■ **Task to complete**
From the first line to the last, repeat the data below exactly.
━━━━━━━━
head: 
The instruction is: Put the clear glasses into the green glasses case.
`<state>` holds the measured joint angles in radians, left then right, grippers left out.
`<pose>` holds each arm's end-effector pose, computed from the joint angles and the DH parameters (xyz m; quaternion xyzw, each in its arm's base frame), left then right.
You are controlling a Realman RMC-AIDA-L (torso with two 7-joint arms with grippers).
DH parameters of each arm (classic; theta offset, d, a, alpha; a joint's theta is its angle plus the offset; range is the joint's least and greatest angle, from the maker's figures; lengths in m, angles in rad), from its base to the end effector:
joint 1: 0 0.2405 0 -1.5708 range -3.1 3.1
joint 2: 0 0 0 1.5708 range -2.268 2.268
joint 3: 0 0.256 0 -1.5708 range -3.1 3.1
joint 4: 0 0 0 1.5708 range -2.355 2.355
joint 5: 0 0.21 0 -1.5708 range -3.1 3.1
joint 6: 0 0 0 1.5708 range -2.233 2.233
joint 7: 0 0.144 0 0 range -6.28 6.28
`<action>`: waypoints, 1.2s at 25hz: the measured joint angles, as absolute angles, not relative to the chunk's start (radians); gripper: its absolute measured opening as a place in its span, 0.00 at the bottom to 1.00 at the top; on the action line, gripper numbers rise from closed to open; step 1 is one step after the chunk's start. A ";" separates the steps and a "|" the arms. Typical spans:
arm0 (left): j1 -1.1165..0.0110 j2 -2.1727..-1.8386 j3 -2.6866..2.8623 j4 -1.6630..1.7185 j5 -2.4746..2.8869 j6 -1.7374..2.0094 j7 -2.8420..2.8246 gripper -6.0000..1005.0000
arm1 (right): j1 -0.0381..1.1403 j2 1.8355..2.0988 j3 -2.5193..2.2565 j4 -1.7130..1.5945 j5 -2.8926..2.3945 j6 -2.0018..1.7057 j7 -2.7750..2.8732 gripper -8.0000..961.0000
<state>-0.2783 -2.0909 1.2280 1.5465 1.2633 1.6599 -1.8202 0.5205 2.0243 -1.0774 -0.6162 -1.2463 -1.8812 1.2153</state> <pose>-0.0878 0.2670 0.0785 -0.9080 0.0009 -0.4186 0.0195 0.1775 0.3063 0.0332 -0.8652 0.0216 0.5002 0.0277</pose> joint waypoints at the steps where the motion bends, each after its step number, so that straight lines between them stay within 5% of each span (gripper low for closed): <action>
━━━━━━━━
■ **Solution for this exercise**
head: 
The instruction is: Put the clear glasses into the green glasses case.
`<state>` holds the measured joint angles in radians, left then right, grippers left out.
`<pose>` holds each arm's end-effector pose, computed from the joint angles and the DH parameters (xyz m; quaternion xyzw, each in its arm's base frame), left then right.
You are controlling a Realman RMC-AIDA-L (torso with two 7-joint arms with grippers).
DH parameters of each arm (classic; theta offset, d, a, alpha; a joint's theta is its angle plus the offset; range is the joint's least and greatest angle, from the maker's figures; lengths in m, angles in rad), from its base to the end effector:
joint 1: 0 0.2405 0 -1.5708 range -3.1 3.1
joint 2: 0 0 0 1.5708 range -2.268 2.268
joint 3: 0 0.256 0 -1.5708 range -3.1 3.1
joint 4: 0 0 0 1.5708 range -2.355 2.355
joint 5: 0 0.21 0 -1.5708 range -3.1 3.1
joint 6: 0 0 0 1.5708 range -2.233 2.233
joint 7: 0 0.144 0 0 range -6.28 6.28
`<action>`: waypoints, 1.2s at 25hz: the measured joint angles, as absolute angles, not relative to the chunk's start (radians); gripper: its absolute measured opening as a place in its span, 0.00 at the bottom to 1.00 at the top; on the action line, gripper numbers rise from closed to open; step 1 is one step after the chunk's start. A ";" separates the steps and a "|" the arms. Typical spans:
arm0 (left): j1 -1.1165..0.0110 j2 -2.1727..-1.8386 j3 -2.6866..2.8623 j4 -1.6630..1.7185 j5 -2.4746..2.8869 j6 -1.7374..2.0094 j7 -2.8420..2.8246 gripper -6.0000..1005.0000
arm1 (right): j1 -0.0381..1.1403 j2 1.8355..2.0988 j3 -2.5193..2.2565 j4 -1.7130..1.5945 j5 -2.8926..2.3945 j6 -2.0018..1.7057 j7 -2.7750..2.8732 gripper -8.0000..961.0000
<state>-0.2783 -2.0909 1.2280 1.5465 1.2633 1.6599 -1.8202 0.5205 2.0243 -1.0774 -0.6162 -1.2463 -1.8812 1.2153</state> <pose>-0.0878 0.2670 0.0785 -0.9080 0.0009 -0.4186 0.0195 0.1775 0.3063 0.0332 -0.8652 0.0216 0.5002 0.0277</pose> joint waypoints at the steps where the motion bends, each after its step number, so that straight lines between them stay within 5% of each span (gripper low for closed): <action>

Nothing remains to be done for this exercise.